▶ _Task to carry out_:
Could you report every line of the listing below that holds the word "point"?

▶ _Data segment_:
◆ ◆ ◆ ◆ ◆ ◆ ◆
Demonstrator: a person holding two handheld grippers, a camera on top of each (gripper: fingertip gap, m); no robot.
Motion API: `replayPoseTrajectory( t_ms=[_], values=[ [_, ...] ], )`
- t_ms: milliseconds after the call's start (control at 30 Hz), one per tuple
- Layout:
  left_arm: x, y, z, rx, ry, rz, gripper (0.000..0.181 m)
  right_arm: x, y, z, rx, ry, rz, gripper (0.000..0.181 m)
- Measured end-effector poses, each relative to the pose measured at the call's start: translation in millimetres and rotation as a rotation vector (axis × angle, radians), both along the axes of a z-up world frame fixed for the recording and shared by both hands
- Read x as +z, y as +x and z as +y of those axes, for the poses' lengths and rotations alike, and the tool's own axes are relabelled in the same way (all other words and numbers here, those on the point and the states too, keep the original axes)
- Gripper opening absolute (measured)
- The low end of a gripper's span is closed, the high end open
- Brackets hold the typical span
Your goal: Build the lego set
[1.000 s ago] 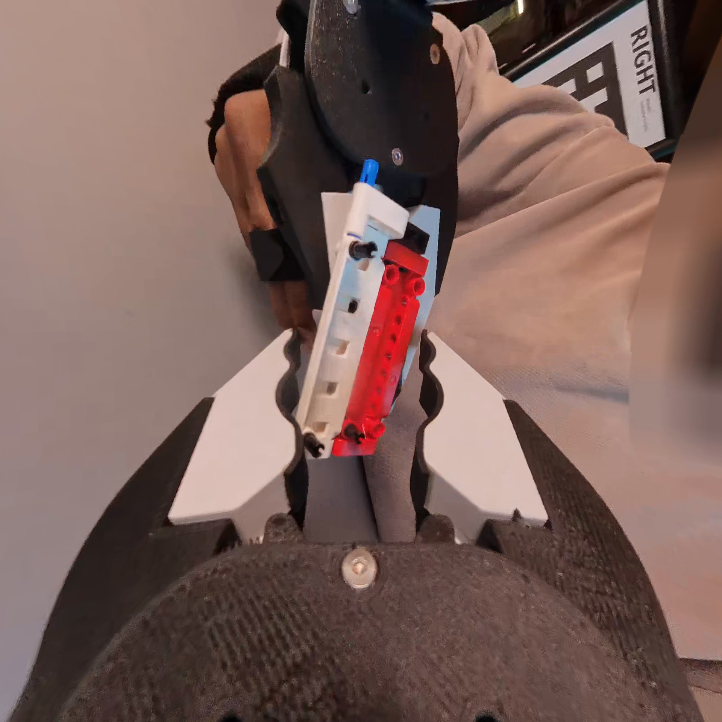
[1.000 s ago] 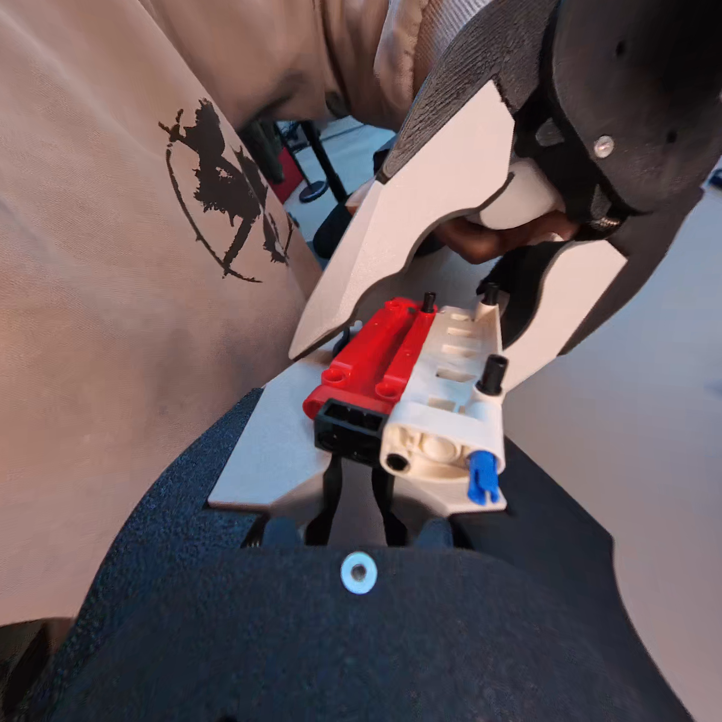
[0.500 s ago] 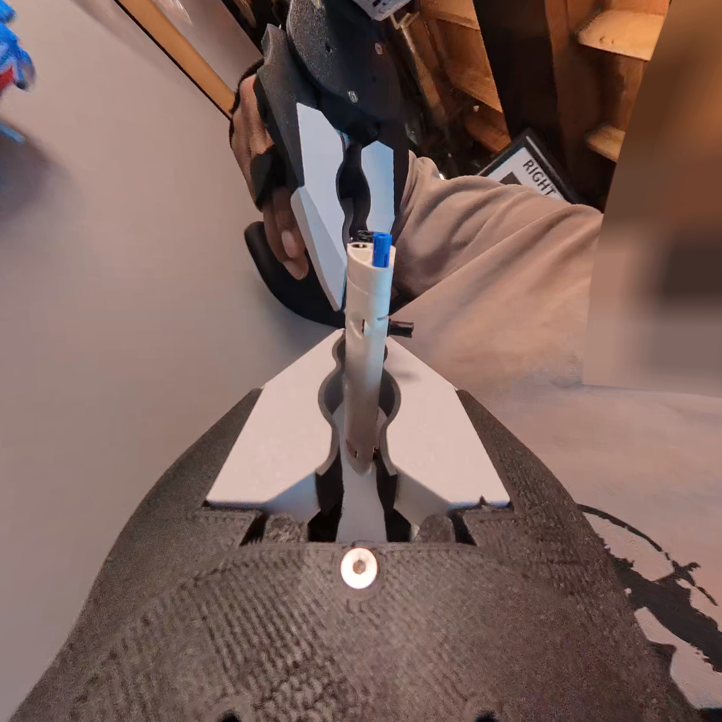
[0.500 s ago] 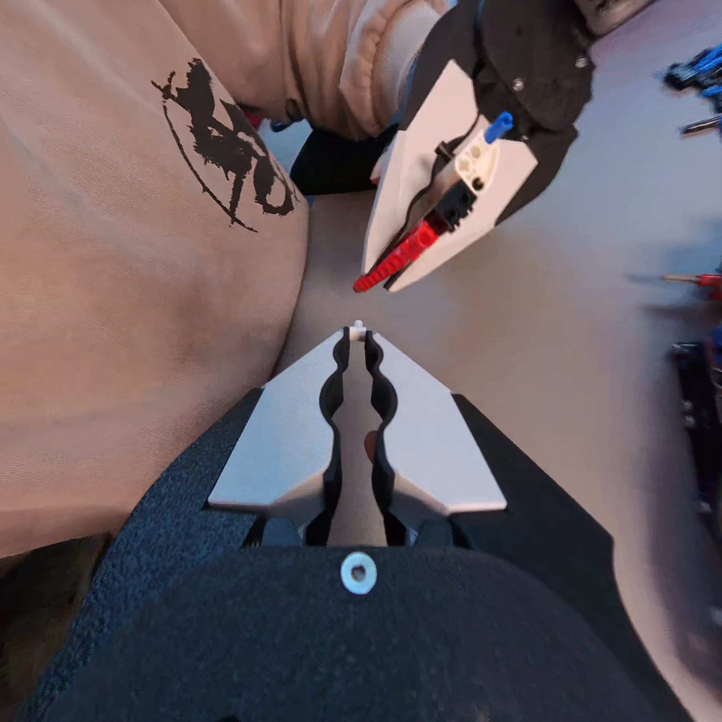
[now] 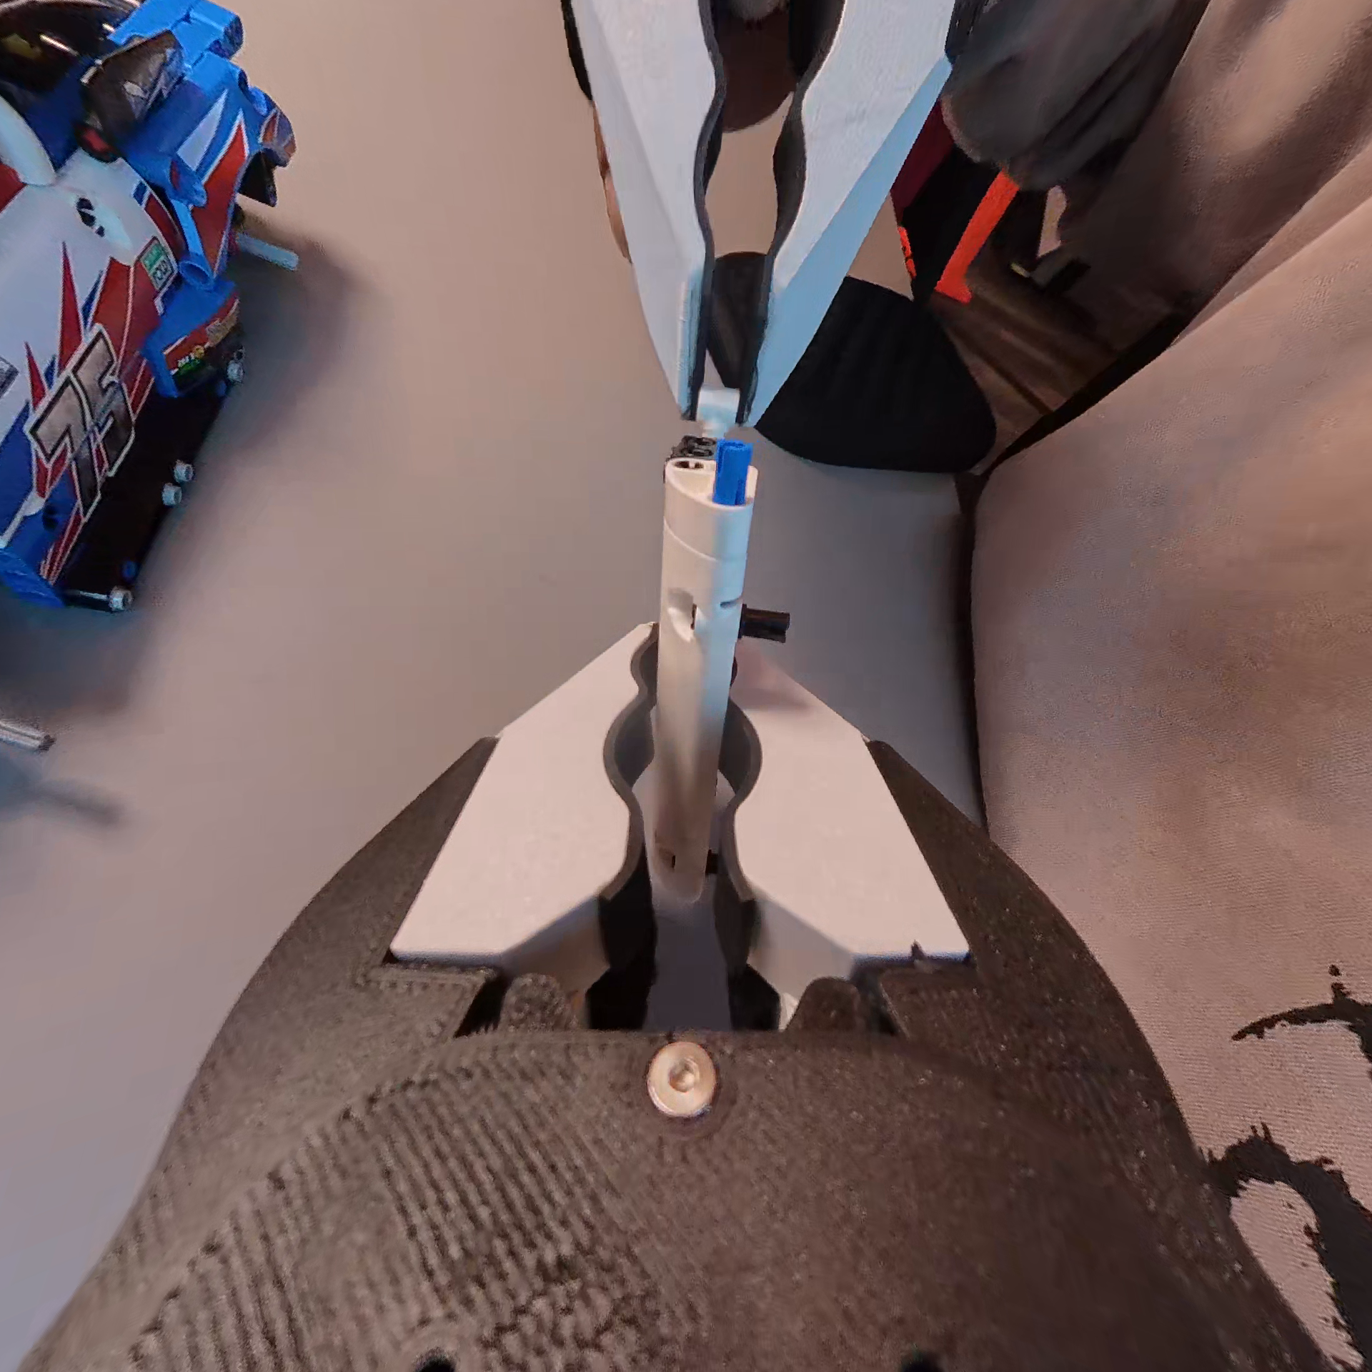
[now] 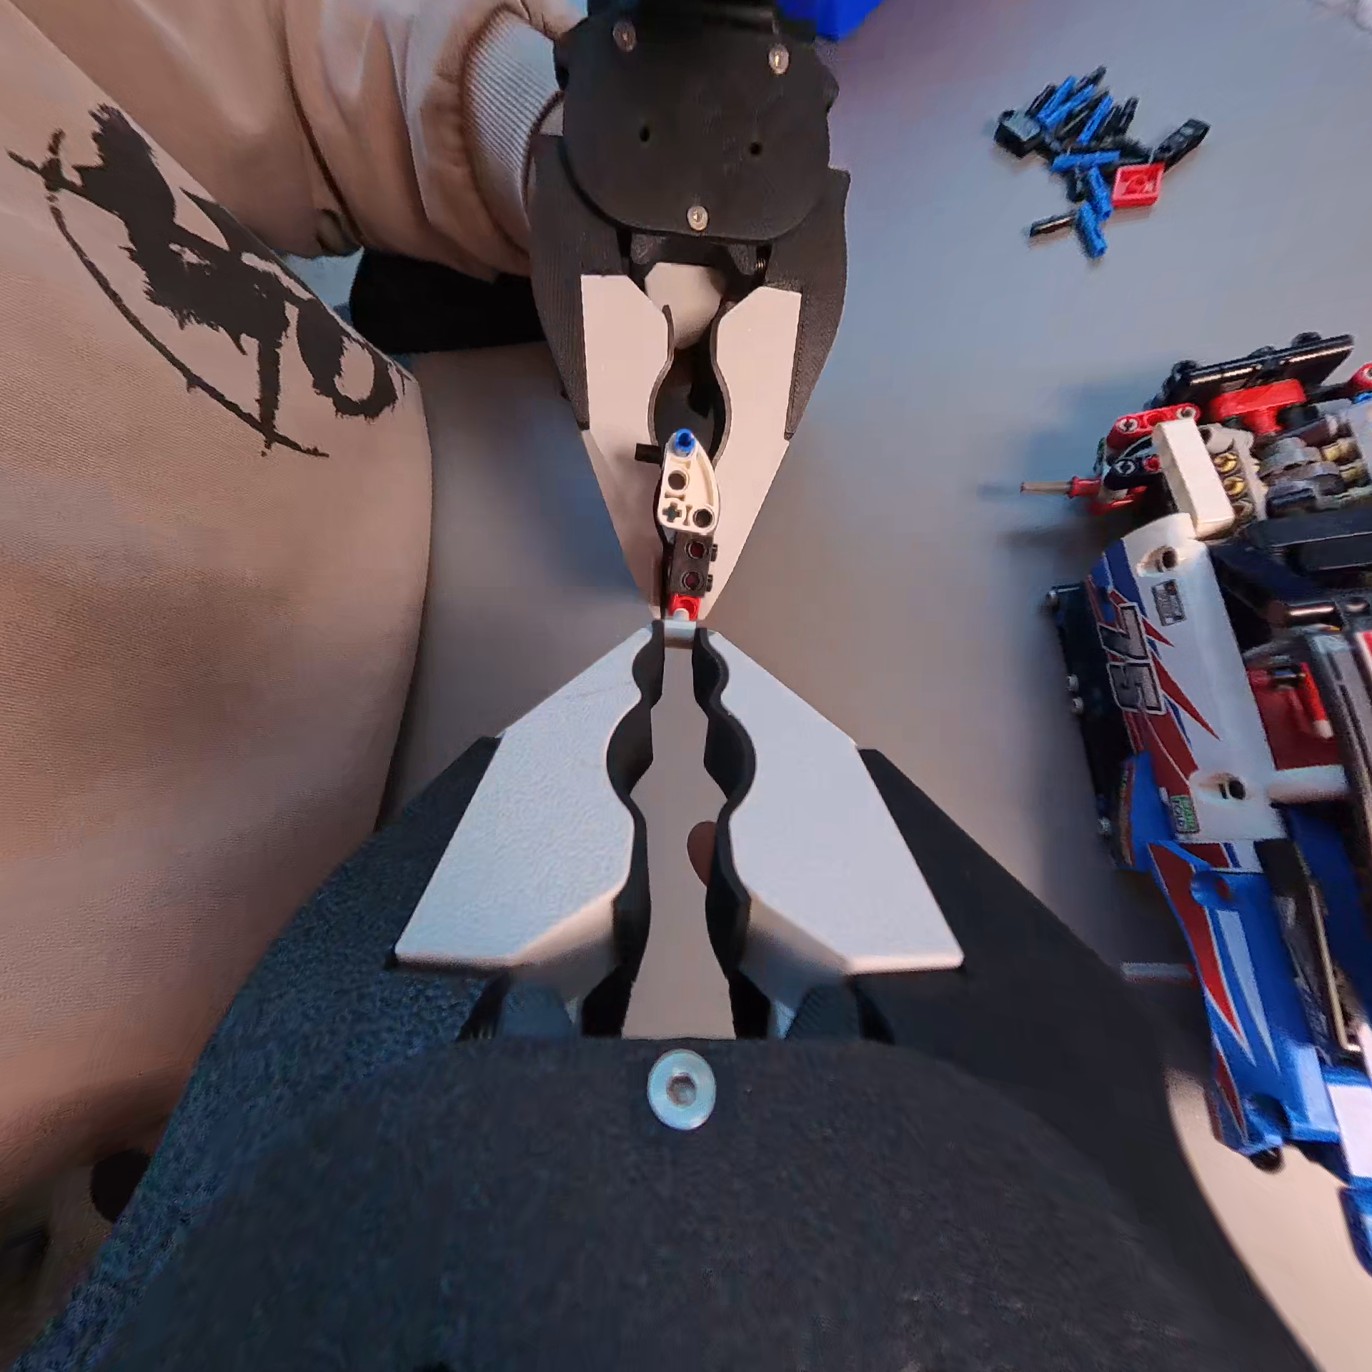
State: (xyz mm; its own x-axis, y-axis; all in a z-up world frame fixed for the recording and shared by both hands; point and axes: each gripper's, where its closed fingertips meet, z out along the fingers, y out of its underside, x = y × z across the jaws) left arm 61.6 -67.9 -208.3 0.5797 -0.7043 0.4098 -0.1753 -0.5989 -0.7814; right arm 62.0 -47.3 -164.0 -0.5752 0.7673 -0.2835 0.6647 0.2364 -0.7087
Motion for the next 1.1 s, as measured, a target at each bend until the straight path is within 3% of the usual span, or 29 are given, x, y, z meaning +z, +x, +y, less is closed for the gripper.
replayPoseTrajectory(
  t_ms=[367, 1000, 1100],
  values=[
    [-3.8, 0.8, -0.6, 0.020, 0.036, 0.061, 0.008, -3.6, -0.1, -4.2, 0.074, 0.100, -0.127, 0.004],
    [-6.7, 1.4, 6.4, 0.049, 0.072, 0.176, 0.005, -9.1, 3.5, 0.3, 0.043, 0.240, -0.229, 0.003],
    [-5.9, 0.9, 4.7, 0.051, 0.066, 0.137, 0.004, -9.1, 3.1, -1.6, 0.018, 0.218, -0.231, 0.003]
  ],
)
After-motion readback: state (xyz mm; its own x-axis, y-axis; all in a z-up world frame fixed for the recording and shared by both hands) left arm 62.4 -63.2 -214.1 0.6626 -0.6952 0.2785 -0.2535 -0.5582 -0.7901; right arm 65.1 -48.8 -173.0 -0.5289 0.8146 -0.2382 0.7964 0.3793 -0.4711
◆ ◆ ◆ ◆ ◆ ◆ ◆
▶ _Worked solution_:
- Read x as +z, y as +x and z as +y of those axes, for the poses' lengths and rotations alike, and the tool's own axes are relabelled in the same way (all other words and numbers here, those on the point and the states too, keep the original axes)
State: (xyz mm; its own x-axis, y-axis; all in a z-up world frame fixed for the recording and shared by both hands; point and axes: each gripper's, where its closed fingertips meet, z out along the fingers, y out of its underside, x = y × z across the jaws) left arm 61.6 -67.9 -208.3 0.5797 -0.7043 0.4098 -0.1753 -0.5989 -0.7814; right arm 62.0 -47.3 -164.0 -0.5752 0.7673 -0.2835 0.6647 0.2364 -0.7087

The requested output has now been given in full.